- دِل کا کیا رنگ کروں
- Genre: Drama Serial
- Written by: Khurram Abbas
- Directed by: Saife Hassan
- Starring: Noor Hassan Rizvi Sana Javed, Aijaz Aslam Sidra Batool
- Opening theme: "Dil Ka Kya Rang Karun" (×2)
- Country of origin: Pakistan
- Original language: Urdu
- No. of episodes: 19

Production
- Producer: Momina Duraid
- Running time: 30–45 minutes

Original release
- Network: Hum TV
- Release: 1 March – 10 July 2015

= Dil Ka Kia Rung Karun =

Dil Ka Kia Rung Karun, is a Pakistani romantic drama serial that was first aired on 1 March 2015. It had 19 episodes.

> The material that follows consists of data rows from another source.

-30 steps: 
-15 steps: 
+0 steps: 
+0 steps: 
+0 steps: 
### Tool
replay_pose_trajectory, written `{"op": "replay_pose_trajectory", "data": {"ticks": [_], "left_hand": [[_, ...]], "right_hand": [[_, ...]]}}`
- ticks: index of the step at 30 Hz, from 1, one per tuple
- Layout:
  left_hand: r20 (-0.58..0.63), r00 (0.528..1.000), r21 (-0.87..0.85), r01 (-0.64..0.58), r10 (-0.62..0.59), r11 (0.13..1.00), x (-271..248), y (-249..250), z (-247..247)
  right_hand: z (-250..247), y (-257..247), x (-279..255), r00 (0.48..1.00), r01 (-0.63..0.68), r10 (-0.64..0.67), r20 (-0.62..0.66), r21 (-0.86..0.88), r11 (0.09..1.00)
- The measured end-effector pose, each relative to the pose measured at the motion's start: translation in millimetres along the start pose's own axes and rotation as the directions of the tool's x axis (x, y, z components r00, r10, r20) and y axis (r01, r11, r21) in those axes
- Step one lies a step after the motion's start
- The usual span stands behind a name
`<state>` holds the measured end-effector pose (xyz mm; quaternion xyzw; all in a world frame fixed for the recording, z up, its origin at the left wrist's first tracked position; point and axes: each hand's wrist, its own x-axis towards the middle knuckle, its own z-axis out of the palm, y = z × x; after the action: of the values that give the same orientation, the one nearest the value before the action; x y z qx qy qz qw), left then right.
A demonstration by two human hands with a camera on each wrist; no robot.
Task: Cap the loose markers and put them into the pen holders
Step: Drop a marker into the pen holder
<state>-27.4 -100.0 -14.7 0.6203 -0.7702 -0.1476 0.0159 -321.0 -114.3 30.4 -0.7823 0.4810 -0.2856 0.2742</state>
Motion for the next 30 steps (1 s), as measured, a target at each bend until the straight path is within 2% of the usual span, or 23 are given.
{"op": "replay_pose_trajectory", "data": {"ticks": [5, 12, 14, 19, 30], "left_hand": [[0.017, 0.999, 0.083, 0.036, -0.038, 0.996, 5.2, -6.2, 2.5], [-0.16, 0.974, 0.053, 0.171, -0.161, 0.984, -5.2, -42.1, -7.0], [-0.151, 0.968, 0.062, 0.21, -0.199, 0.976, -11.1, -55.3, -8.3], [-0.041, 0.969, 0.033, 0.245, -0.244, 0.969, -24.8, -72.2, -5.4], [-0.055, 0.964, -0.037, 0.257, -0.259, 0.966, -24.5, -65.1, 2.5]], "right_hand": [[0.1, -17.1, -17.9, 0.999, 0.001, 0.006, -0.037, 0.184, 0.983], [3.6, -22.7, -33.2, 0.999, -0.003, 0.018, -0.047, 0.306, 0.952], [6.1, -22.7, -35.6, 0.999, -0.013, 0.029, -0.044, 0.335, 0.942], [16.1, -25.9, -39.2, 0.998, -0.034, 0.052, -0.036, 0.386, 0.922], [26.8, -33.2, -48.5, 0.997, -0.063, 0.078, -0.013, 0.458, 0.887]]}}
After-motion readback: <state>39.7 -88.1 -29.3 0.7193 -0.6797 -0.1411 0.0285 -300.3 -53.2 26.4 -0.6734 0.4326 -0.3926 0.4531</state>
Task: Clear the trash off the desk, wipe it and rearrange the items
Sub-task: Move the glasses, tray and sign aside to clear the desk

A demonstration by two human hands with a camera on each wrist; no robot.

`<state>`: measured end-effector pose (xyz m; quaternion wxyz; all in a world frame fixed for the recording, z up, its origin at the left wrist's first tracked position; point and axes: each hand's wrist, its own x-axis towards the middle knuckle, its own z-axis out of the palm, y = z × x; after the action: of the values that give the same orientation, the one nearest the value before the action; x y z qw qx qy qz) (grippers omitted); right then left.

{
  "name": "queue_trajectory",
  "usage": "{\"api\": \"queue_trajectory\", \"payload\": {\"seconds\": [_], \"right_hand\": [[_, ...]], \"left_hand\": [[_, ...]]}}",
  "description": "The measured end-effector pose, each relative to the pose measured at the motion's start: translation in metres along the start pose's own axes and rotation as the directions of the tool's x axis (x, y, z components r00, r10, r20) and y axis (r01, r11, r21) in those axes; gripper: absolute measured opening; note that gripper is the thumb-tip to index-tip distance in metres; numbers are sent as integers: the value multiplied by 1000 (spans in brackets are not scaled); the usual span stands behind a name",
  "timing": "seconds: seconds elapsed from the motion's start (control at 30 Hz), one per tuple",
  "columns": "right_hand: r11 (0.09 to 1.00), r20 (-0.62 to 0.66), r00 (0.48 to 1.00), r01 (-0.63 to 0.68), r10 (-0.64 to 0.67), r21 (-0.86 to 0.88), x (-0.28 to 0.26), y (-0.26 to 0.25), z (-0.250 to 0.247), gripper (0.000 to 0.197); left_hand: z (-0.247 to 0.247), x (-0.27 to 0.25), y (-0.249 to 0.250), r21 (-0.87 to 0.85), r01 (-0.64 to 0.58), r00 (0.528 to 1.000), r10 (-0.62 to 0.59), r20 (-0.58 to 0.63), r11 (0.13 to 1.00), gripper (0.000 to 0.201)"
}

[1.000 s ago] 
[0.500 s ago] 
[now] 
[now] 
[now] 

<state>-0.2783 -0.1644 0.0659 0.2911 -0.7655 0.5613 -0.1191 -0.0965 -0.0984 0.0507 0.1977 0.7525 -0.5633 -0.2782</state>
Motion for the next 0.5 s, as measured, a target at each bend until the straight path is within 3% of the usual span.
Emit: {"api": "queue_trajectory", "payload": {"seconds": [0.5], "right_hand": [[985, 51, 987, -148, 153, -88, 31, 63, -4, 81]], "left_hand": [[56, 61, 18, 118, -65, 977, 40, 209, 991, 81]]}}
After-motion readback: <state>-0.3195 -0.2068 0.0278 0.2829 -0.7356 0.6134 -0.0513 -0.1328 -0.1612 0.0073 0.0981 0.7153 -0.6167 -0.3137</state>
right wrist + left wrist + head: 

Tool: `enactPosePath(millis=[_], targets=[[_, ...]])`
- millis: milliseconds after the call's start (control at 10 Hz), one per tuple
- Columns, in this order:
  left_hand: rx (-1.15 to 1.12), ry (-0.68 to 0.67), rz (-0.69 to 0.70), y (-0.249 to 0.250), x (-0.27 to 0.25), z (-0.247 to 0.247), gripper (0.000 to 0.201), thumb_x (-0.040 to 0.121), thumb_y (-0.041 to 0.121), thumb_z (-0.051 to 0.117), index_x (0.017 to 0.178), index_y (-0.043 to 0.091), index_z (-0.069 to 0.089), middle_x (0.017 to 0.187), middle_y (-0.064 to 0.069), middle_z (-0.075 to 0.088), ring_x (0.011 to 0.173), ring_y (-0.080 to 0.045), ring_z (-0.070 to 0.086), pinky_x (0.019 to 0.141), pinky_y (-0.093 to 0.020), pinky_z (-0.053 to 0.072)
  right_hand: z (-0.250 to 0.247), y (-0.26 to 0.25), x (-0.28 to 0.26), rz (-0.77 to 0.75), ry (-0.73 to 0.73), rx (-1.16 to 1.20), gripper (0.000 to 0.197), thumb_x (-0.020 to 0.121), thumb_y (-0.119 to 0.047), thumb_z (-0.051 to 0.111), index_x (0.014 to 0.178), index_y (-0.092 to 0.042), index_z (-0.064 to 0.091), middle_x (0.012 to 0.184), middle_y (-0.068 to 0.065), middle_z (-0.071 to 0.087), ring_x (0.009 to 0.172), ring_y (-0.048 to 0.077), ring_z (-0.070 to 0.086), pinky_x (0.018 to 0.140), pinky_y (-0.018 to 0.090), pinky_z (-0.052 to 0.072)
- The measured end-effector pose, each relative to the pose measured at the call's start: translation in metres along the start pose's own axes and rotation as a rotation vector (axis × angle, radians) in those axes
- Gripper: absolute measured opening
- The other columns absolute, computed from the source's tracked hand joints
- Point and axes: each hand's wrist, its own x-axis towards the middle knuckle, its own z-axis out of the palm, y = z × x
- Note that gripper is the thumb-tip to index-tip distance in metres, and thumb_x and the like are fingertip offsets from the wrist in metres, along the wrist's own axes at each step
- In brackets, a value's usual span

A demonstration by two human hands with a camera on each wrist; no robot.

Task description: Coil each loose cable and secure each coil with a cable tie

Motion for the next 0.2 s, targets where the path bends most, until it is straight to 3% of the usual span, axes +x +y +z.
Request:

The last of its 19 episodes aired on 10 July 2015. The show stars Noor Hassan Rizvi, Sana Javed, Aijaz Aslam and Sidra Batool in leading roles. It aired on every Sunday at 9:10 pm.

== Cast ==

From left to right, Noor Hassan Rizvi Sana Javed played the leading roles respectively.

- Noor Hassan Rizvi as Danyal
- Sana Javed as Aizah
- Aijaz Aslam as Dr. Imaad
- Sidra Batool as Horiya
- Amber Wajid as Zareen
- Emmad Irfani as Shoaib
- Khalid Anam
- Seemi Pasha
- Azra Mansoor as Zareen's mother
- Mariyam Khalif as Dua (child star)

==Plot==
The Story revolves around a young girl, who has just started her married life, faces a dreadful accident. The accident left her with the dead body of her beloved husband and a label, "widow." Now, all she can do is to go through the taunts and sympathy, people throw towards her. What will she do to change all this? Will she be able to change her position? Will this male dominant society let her live on her own?